Task goal - Take the data below and filter it for lines containing the word "wire"; show each line found.

Data items -

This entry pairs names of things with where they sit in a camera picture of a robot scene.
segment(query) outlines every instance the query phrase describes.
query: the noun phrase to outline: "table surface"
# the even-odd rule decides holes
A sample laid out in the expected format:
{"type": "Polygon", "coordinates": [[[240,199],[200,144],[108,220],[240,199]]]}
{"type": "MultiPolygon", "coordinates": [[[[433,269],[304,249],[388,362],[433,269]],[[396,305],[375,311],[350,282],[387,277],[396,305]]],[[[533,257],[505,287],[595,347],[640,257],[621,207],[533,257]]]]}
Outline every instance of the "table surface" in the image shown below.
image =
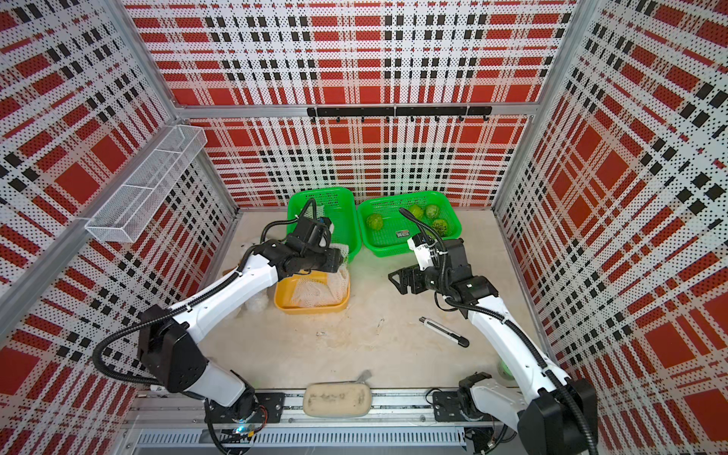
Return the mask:
{"type": "MultiPolygon", "coordinates": [[[[536,330],[493,213],[457,211],[473,274],[498,289],[515,320],[537,343],[536,330]]],[[[237,265],[241,244],[256,240],[270,221],[285,212],[249,212],[238,223],[221,272],[237,265]]],[[[269,238],[283,238],[277,226],[269,238]]],[[[476,371],[496,375],[499,357],[486,338],[460,312],[440,311],[432,292],[401,296],[387,275],[416,264],[413,253],[377,258],[362,246],[349,265],[351,297],[338,313],[290,315],[270,302],[262,312],[242,308],[202,340],[202,351],[256,389],[305,388],[315,382],[353,381],[369,370],[370,387],[457,387],[476,371]],[[470,340],[462,348],[425,328],[434,319],[470,340]]]]}

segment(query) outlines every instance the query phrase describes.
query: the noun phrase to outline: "wire mesh basket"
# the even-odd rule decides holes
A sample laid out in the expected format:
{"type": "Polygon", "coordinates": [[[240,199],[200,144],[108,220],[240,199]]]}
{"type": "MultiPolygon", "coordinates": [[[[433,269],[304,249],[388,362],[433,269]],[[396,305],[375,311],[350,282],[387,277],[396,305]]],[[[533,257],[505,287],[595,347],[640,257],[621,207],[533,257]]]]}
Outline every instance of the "wire mesh basket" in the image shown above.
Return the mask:
{"type": "Polygon", "coordinates": [[[104,242],[135,242],[206,143],[201,127],[174,126],[86,223],[86,230],[104,242]]]}

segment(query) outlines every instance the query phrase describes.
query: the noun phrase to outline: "beige sponge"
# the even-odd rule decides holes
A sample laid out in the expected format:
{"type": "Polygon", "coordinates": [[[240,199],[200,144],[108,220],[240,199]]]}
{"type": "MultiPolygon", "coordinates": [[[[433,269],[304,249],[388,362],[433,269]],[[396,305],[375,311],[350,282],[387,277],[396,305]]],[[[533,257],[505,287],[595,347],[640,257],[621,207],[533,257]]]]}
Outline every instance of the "beige sponge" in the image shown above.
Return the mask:
{"type": "Polygon", "coordinates": [[[366,384],[313,384],[304,394],[304,412],[311,417],[361,417],[370,407],[371,390],[366,384]]]}

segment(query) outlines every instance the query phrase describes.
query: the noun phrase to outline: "green plastic basket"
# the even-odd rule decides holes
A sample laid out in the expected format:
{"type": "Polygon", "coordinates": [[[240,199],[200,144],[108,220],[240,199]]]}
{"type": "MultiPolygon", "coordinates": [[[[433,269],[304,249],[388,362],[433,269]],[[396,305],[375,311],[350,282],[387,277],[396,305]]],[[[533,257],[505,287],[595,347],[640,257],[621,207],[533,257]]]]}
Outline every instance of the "green plastic basket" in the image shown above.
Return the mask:
{"type": "MultiPolygon", "coordinates": [[[[447,221],[450,226],[450,232],[444,238],[456,239],[460,236],[462,232],[460,220],[457,219],[455,211],[445,194],[438,191],[421,191],[399,196],[380,197],[379,199],[362,202],[357,212],[364,245],[380,258],[409,253],[407,239],[419,232],[419,228],[415,223],[402,216],[399,210],[401,207],[409,209],[413,204],[419,205],[422,210],[428,204],[435,204],[440,207],[439,218],[447,221]],[[380,231],[373,231],[366,225],[366,218],[372,213],[378,213],[384,218],[384,227],[380,231]]],[[[422,221],[427,225],[432,224],[432,220],[426,216],[422,221]]]]}
{"type": "MultiPolygon", "coordinates": [[[[306,201],[311,198],[316,200],[316,214],[330,218],[333,223],[331,242],[348,245],[349,262],[353,261],[354,256],[362,249],[362,236],[359,233],[354,194],[340,186],[301,191],[288,200],[288,218],[291,219],[298,215],[306,201]]],[[[307,215],[313,215],[311,208],[307,215]]],[[[288,225],[289,234],[293,232],[295,226],[295,224],[288,225]]]]}

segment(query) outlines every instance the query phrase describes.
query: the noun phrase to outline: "aluminum frame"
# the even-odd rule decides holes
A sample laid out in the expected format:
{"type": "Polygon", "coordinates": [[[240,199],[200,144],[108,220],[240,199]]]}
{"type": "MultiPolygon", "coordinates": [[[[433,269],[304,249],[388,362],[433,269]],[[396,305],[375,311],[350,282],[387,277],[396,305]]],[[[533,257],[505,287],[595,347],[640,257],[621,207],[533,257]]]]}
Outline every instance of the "aluminum frame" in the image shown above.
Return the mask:
{"type": "MultiPolygon", "coordinates": [[[[454,392],[456,389],[442,389],[454,392]]],[[[281,422],[268,424],[253,444],[231,444],[231,447],[302,447],[302,446],[465,446],[465,439],[433,440],[432,435],[463,435],[465,427],[495,426],[501,422],[485,419],[479,422],[436,422],[432,405],[424,394],[428,389],[372,389],[372,409],[363,417],[351,419],[317,419],[303,412],[304,389],[266,389],[259,392],[286,394],[281,422]],[[367,439],[388,433],[410,435],[410,439],[367,439]],[[321,440],[317,435],[338,435],[321,440]]],[[[239,425],[216,424],[216,430],[239,425]]],[[[179,394],[142,391],[132,404],[122,424],[123,433],[111,453],[131,455],[137,447],[208,448],[209,432],[205,412],[198,400],[179,394]]]]}
{"type": "MultiPolygon", "coordinates": [[[[162,79],[161,73],[157,70],[154,62],[151,59],[149,52],[146,50],[146,46],[141,42],[139,35],[136,33],[135,28],[131,22],[130,16],[126,13],[125,8],[120,4],[118,0],[103,0],[104,5],[108,8],[109,12],[114,21],[114,25],[119,29],[120,34],[129,45],[132,54],[136,57],[139,66],[142,68],[146,75],[149,84],[153,91],[157,93],[160,100],[164,103],[165,108],[168,110],[170,115],[176,119],[190,120],[190,119],[201,119],[201,118],[248,118],[248,117],[290,117],[290,116],[308,116],[307,109],[311,107],[318,107],[317,105],[282,105],[282,106],[201,106],[201,107],[183,107],[179,106],[175,101],[171,92],[168,90],[167,85],[162,79]]],[[[529,123],[526,125],[526,129],[523,132],[523,140],[515,151],[514,160],[509,166],[509,170],[506,172],[502,184],[499,188],[498,194],[493,204],[493,212],[496,218],[498,218],[498,225],[501,231],[501,235],[505,238],[505,231],[503,225],[499,219],[498,212],[502,209],[503,201],[505,200],[504,195],[512,191],[515,181],[518,177],[518,171],[523,165],[526,158],[531,154],[531,150],[536,143],[536,137],[538,132],[543,130],[547,122],[548,110],[558,94],[558,88],[561,86],[564,75],[569,67],[571,58],[573,57],[576,49],[584,36],[587,25],[590,22],[593,11],[601,4],[600,1],[581,1],[574,12],[574,17],[569,27],[566,30],[566,36],[564,37],[563,44],[556,55],[552,70],[549,73],[542,91],[539,95],[539,99],[535,103],[484,103],[484,106],[492,106],[492,115],[528,115],[529,123]]],[[[382,106],[473,106],[478,104],[397,104],[397,105],[371,105],[371,107],[382,107],[382,106]]],[[[347,105],[341,107],[364,107],[364,105],[347,105]]],[[[199,159],[199,163],[208,175],[211,182],[214,182],[215,190],[224,199],[224,202],[229,210],[233,213],[237,212],[237,206],[230,197],[229,192],[224,188],[222,181],[212,167],[209,158],[204,157],[199,159]]],[[[236,220],[240,219],[241,213],[238,213],[236,220]]],[[[231,226],[229,233],[226,233],[226,237],[221,244],[220,250],[224,250],[226,246],[232,241],[234,234],[234,227],[231,226]]],[[[534,321],[534,325],[537,329],[539,341],[542,345],[543,350],[553,359],[553,351],[547,342],[545,333],[542,330],[541,325],[538,323],[536,314],[534,311],[533,301],[525,287],[523,281],[523,275],[518,269],[518,264],[513,254],[513,249],[510,245],[507,246],[507,251],[510,257],[510,261],[514,270],[517,273],[519,279],[519,285],[524,294],[526,302],[529,303],[529,313],[534,321]]],[[[222,257],[220,254],[216,254],[215,257],[222,257]]],[[[205,281],[209,280],[210,277],[216,276],[218,268],[215,259],[208,269],[208,276],[205,281]]],[[[287,394],[285,401],[284,418],[280,424],[271,424],[270,427],[276,430],[294,430],[300,428],[380,428],[380,427],[397,427],[401,426],[403,422],[408,425],[432,425],[433,427],[463,427],[462,422],[455,423],[440,423],[434,422],[434,413],[432,406],[430,406],[424,400],[424,389],[374,389],[375,400],[373,401],[374,406],[379,406],[376,411],[368,414],[364,418],[359,419],[326,419],[321,421],[320,419],[307,418],[299,407],[298,401],[302,400],[303,390],[269,390],[268,392],[285,392],[287,394]]],[[[469,422],[467,426],[487,426],[490,422],[469,422]]],[[[221,427],[235,427],[236,425],[224,425],[221,427]]],[[[156,392],[145,392],[144,395],[140,396],[133,404],[131,411],[127,415],[127,420],[122,425],[124,428],[123,435],[120,436],[120,441],[117,443],[116,454],[131,454],[133,453],[137,442],[140,440],[141,435],[145,431],[155,429],[177,429],[177,430],[193,430],[204,432],[204,411],[199,402],[189,399],[187,397],[181,397],[177,395],[160,395],[156,392]]],[[[196,447],[208,447],[211,444],[198,444],[196,447]]]]}
{"type": "Polygon", "coordinates": [[[218,249],[213,255],[213,260],[210,262],[210,265],[205,272],[205,276],[202,278],[202,281],[199,284],[200,289],[205,289],[207,286],[215,282],[215,279],[217,278],[218,273],[220,273],[220,269],[223,266],[223,261],[225,260],[225,254],[223,254],[222,252],[227,252],[227,250],[230,249],[232,239],[233,237],[235,237],[235,231],[237,230],[237,225],[242,218],[242,214],[243,212],[238,210],[235,213],[235,217],[230,222],[230,225],[227,227],[227,229],[225,229],[222,242],[220,242],[220,245],[218,245],[218,249]]]}
{"type": "Polygon", "coordinates": [[[535,115],[538,103],[391,103],[391,104],[283,104],[276,106],[175,107],[181,119],[238,119],[248,117],[308,117],[310,108],[408,108],[490,106],[490,115],[535,115]]]}
{"type": "Polygon", "coordinates": [[[86,230],[86,222],[97,212],[116,190],[152,153],[155,147],[171,131],[172,124],[161,127],[151,140],[137,154],[130,158],[124,168],[116,174],[99,195],[77,216],[53,243],[43,252],[10,289],[0,297],[0,337],[4,338],[20,322],[48,286],[53,283],[68,262],[92,238],[86,230]]]}
{"type": "Polygon", "coordinates": [[[513,190],[515,181],[518,179],[518,171],[523,166],[527,157],[533,153],[534,145],[537,143],[536,138],[539,137],[544,130],[548,121],[548,113],[551,105],[559,93],[559,88],[564,80],[566,71],[569,69],[571,59],[577,52],[582,38],[585,36],[592,14],[601,5],[601,0],[582,0],[577,4],[574,11],[574,19],[566,29],[561,48],[558,50],[554,58],[552,72],[546,77],[546,82],[541,89],[539,95],[539,111],[529,119],[526,129],[523,131],[522,139],[513,152],[510,166],[503,175],[503,180],[496,193],[492,207],[497,214],[502,209],[505,201],[505,195],[513,190]]]}

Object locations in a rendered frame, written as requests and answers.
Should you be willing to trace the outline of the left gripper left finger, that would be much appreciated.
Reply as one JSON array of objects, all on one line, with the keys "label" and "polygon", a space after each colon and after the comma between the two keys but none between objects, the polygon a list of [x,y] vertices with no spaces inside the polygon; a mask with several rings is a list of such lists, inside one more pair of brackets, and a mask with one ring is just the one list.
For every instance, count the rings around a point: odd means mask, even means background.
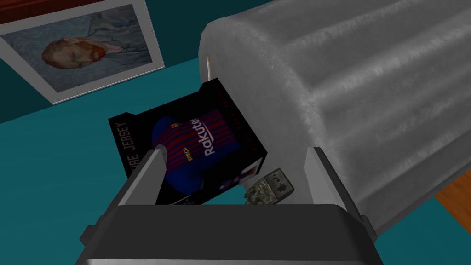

Result of the exercise -
query: the noun phrase to outline: "wire mesh basket"
Outline every instance of the "wire mesh basket" in the image shown above.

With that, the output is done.